### Required action
Repeat exactly the lines that run from the start of the records below to the line with "file tool nine: (-15, -16, +3) cm, 22 cm away", including both of those lines but not the pictures.

### Entries provided
--

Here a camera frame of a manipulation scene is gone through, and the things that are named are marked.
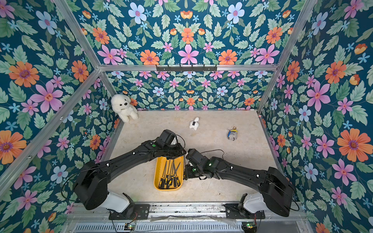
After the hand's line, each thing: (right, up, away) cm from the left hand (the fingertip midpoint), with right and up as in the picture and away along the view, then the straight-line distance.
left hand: (188, 152), depth 81 cm
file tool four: (-6, -17, +2) cm, 18 cm away
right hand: (-2, -11, -4) cm, 12 cm away
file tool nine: (-15, -16, +3) cm, 22 cm away
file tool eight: (-11, -19, -1) cm, 23 cm away
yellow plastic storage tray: (-18, -11, +7) cm, 22 cm away
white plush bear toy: (-49, +31, +20) cm, 61 cm away
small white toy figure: (+3, +16, +25) cm, 30 cm away
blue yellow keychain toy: (+30, +9, +19) cm, 37 cm away
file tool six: (-8, -15, +3) cm, 17 cm away
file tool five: (-10, -16, +2) cm, 19 cm away
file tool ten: (-16, -17, +3) cm, 23 cm away
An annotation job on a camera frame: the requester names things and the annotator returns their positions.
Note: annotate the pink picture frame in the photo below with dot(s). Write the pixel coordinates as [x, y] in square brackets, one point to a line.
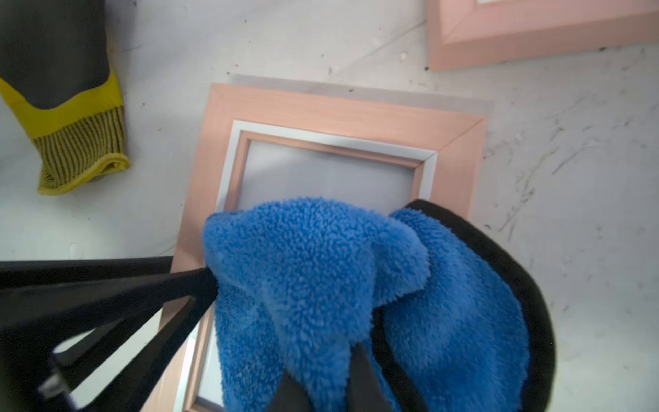
[464, 34]
[268, 139]

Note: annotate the black yellow work glove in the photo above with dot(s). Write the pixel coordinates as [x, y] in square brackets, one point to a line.
[57, 80]

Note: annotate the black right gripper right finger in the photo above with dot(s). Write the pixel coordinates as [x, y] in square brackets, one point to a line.
[364, 393]

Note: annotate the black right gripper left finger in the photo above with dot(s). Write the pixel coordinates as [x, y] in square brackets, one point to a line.
[60, 320]

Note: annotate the blue microfibre cloth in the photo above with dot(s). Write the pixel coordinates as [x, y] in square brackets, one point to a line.
[450, 321]

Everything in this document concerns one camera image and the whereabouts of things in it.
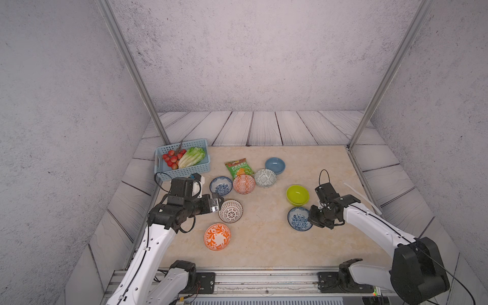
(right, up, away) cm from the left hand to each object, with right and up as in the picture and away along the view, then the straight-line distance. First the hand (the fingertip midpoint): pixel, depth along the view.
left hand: (217, 201), depth 74 cm
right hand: (+40, -11, +9) cm, 42 cm away
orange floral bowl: (-2, -18, +10) cm, 20 cm away
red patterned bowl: (+10, +3, +27) cm, 29 cm away
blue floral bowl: (-2, +3, +27) cm, 27 cm away
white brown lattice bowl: (+4, -8, +17) cm, 19 cm away
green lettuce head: (-19, +18, +33) cm, 43 cm away
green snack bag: (+7, +12, +32) cm, 35 cm away
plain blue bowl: (+27, +14, +35) cm, 46 cm away
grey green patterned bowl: (+21, +6, +30) cm, 37 cm away
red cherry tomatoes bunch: (-32, +17, +36) cm, 50 cm away
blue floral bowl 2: (+35, -12, +14) cm, 40 cm away
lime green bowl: (+37, -2, +23) cm, 43 cm away
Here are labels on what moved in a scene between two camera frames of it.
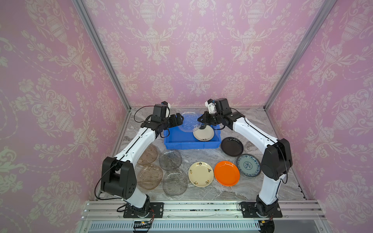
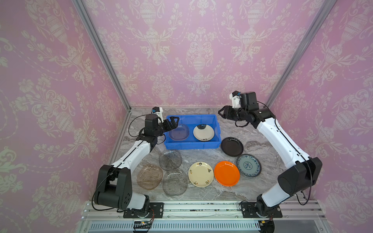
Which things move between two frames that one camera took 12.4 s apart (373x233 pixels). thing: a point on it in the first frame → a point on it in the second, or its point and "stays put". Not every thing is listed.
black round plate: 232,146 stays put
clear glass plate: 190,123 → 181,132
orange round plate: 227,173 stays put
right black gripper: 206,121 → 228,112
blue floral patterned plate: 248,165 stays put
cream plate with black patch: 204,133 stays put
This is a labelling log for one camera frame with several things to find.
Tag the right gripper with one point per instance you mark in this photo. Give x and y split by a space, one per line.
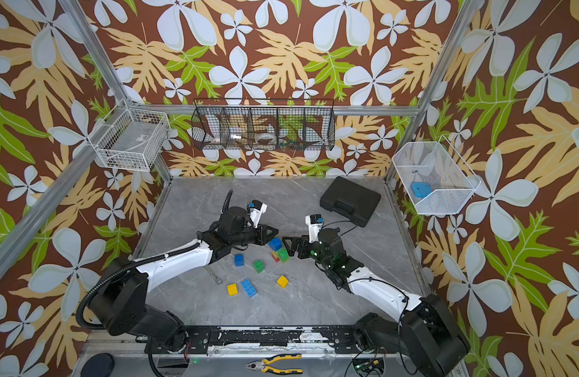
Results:
304 247

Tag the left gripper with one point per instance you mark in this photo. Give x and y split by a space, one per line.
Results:
260 234

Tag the dark blue long brick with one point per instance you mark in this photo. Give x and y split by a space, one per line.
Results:
275 244

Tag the green square brick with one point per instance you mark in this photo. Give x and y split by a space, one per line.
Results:
259 266
283 255

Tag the blue square brick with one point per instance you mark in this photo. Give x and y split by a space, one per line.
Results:
239 260

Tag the light blue long brick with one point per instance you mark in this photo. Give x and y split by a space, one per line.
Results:
248 287

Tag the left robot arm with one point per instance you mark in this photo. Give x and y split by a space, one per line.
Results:
117 303

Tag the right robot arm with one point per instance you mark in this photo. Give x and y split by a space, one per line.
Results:
420 328

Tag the yellow square brick middle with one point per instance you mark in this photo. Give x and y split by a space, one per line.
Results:
282 282

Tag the yellow square brick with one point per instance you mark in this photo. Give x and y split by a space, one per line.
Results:
282 282
232 289

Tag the silver combination wrench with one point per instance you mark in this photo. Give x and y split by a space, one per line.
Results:
216 278

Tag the black plastic tool case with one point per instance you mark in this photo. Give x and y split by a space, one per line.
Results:
354 202

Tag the yellow square brick left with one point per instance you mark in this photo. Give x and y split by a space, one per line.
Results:
232 289

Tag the blue object in basket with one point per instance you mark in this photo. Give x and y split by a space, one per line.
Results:
421 189

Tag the small electronics board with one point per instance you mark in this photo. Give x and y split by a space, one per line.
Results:
369 367

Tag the black round disc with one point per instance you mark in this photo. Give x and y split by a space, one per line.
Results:
100 365

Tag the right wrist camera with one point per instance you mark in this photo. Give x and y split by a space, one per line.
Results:
315 223

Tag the black wire basket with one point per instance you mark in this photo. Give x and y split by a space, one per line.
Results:
267 124

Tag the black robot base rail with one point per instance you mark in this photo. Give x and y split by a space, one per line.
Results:
312 341

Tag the white wire basket left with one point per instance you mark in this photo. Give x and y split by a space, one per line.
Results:
130 138

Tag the white wire basket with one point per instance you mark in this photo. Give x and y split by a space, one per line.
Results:
130 138
441 165

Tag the white wire basket right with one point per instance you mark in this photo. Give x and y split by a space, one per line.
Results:
441 165

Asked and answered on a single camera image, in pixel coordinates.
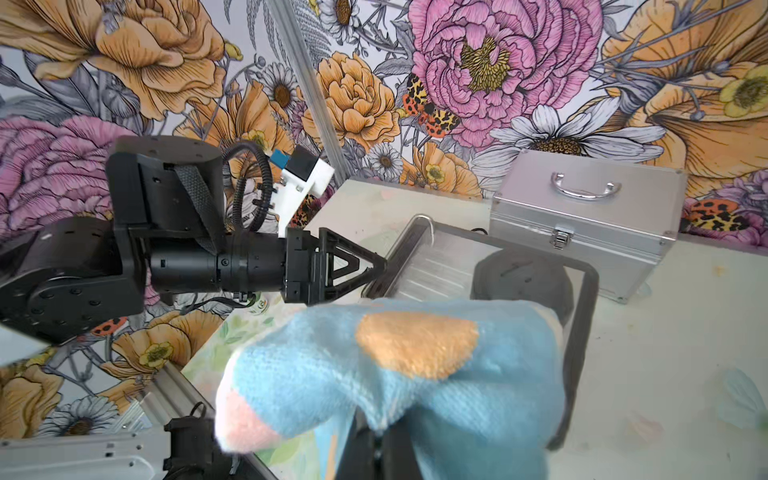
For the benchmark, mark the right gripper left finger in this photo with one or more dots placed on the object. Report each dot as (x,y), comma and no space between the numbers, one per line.
(361,455)

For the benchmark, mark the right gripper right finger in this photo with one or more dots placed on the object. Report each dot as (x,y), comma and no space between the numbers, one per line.
(399,459)

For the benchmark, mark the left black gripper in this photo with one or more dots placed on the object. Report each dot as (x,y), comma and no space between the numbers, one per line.
(314,264)

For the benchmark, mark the grey coffee machine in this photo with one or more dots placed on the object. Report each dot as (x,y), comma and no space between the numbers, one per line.
(432,261)

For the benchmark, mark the blue patterned cloth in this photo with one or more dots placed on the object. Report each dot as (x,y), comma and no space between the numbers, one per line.
(478,383)

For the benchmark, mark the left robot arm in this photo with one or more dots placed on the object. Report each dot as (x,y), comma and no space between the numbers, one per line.
(188,218)

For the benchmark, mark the silver aluminium case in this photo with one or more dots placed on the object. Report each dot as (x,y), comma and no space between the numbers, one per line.
(619,217)

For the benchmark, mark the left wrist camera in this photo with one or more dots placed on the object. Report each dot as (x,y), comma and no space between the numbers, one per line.
(302,173)

--

### Exercise response
Here a camera frame of a manipulation scene is gone through, and the things that are named are marked.
After the hand's line, each thing: (right, up, away) cm from the left hand (the fingertip midpoint), with right and up as in the picture and away along the view, then the straight-line distance.
left hand: (188, 152), depth 81 cm
file tool four: (-6, -17, +2) cm, 18 cm away
right hand: (-2, -11, -4) cm, 12 cm away
file tool nine: (-15, -16, +3) cm, 22 cm away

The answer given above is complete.